Throughout his life John was never happier than when on the go and setting off for pastures new and revisiting pastures old with his long-suffering Edna who was such a homebody. Right to the very end John was planning his next exploit, a trip to the seniors' getaway this coming October at Jasper Park Lodge, his second home, where he was always greeted as a welcome friend however …
As the clock struck 5 on the 21st the reverberating sound of a gong could be heard in the far distance and the lovely fragrance of supper cooking wafted on the breeze. It was dinner time!!! The laughter of family (grandparents Nelson & Rosalie, Wilhelm & Mabel, father Jack, mother Dorothy, brother Bill) and friends more numerous than can be mentioned, plus the giggles of grandson Jack, filled the air. John pushed off on his final earthly journey, his only regret was leaving behind his beloved wife of 68 years, Edna. Crossing the bar John looked ahead with excitement contemplating yet another new exploit because, after all, death is only the beginning.

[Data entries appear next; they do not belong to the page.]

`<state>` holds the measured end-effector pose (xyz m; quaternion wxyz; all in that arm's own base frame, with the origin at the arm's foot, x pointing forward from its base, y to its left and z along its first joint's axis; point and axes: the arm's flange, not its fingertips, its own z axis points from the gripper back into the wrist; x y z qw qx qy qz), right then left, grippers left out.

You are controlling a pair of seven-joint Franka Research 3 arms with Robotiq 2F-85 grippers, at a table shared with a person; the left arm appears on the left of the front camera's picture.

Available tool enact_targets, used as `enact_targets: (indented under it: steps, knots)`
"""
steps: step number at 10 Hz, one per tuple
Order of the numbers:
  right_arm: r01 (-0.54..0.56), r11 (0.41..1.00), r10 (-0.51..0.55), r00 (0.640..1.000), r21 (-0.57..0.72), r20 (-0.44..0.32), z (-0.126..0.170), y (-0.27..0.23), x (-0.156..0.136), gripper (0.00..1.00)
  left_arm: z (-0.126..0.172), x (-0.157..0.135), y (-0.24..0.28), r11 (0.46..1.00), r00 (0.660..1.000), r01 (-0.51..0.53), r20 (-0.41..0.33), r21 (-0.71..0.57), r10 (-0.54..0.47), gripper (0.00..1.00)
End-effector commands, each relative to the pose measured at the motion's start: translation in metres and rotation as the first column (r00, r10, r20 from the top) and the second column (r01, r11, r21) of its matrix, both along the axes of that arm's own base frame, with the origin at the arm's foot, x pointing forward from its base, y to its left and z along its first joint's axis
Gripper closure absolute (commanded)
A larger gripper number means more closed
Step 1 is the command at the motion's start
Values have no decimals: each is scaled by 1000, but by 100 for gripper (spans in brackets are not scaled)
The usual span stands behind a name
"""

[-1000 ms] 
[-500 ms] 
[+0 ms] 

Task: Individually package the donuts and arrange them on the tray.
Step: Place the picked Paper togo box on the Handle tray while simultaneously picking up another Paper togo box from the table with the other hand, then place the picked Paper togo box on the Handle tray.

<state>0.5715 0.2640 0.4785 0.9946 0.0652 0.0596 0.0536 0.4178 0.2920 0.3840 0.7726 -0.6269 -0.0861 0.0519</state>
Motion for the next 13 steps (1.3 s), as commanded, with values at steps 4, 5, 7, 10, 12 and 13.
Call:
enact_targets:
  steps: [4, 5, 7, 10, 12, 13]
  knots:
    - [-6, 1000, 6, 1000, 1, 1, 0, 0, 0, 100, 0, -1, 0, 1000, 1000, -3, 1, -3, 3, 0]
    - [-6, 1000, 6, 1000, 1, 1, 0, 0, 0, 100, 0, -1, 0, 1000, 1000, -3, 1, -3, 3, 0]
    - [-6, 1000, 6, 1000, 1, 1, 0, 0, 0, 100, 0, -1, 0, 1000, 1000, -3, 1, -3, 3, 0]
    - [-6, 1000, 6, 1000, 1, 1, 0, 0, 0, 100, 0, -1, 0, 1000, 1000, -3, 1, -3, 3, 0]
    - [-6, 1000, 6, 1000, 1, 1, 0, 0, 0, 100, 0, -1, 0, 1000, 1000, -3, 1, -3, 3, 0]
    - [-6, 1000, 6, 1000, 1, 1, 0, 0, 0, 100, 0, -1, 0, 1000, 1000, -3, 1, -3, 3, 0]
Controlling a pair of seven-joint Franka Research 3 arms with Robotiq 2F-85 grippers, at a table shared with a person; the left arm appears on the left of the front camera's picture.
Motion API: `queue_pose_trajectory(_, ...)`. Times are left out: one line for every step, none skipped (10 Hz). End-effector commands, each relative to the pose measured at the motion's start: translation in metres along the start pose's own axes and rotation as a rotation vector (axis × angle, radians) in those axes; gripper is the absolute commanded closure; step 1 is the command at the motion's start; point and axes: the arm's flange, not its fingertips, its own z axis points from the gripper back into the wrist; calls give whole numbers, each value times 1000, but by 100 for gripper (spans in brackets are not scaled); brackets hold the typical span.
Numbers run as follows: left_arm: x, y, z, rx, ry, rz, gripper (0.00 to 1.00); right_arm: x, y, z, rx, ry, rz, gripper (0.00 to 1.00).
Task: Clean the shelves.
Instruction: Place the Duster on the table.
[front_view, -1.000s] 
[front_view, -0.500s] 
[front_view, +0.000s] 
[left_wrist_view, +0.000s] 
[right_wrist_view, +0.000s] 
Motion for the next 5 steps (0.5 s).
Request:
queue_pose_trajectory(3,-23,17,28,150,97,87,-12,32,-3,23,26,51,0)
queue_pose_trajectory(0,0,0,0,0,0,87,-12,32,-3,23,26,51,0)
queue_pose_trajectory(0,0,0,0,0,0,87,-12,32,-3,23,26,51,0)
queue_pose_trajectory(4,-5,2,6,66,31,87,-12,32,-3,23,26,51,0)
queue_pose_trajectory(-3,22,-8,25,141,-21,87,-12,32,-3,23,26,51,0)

One final note, that could not be omitted, from one who religiously read the obituaries first thing every morning, for too many years to count, and always announced ‘Well, I’m not here so I guess I can get on with my day’:
I’m at my Final Destination. It took me 93 years, 2 months and 9 days but I finally made it!! And what's more I'm on the obit page!! I invite you all to my celebration of life at St Augustine’s Anglican Church, 6110 Fulton Road, Edmonton at 1pm on Monday 13th September. And, although I could never quite grasp the concept, the service will also be streamed live through www.staugustinesedmonton.com. Please gather in this pleasant place, remember me with spoken words, old and new. Let a tear fall if you will, but let a smile come quickly for I have loved the laughter of life. Do not linger too long with your solemnities. Go eat and drink and talk – I shall be with you.
In lieu of flowers, which unfortunately always affected my asthma and hay fever, please consider a donation to Pilgrim’s Hospice, 9808 148 Street NW Edmonton AB T5N 3E8, in my name. Their kind, caring and compassionate staff and volunteers helped me through my last days here on earth and made it so my family could be with me as I passed peacefully from this life of adventure into the next, not as caregivers but as those who I loved and loved me.
After the service coffee (McDonald’s naturally) and some of my favourite snacks will be available in the lower hall. I guess tea will be available as well!!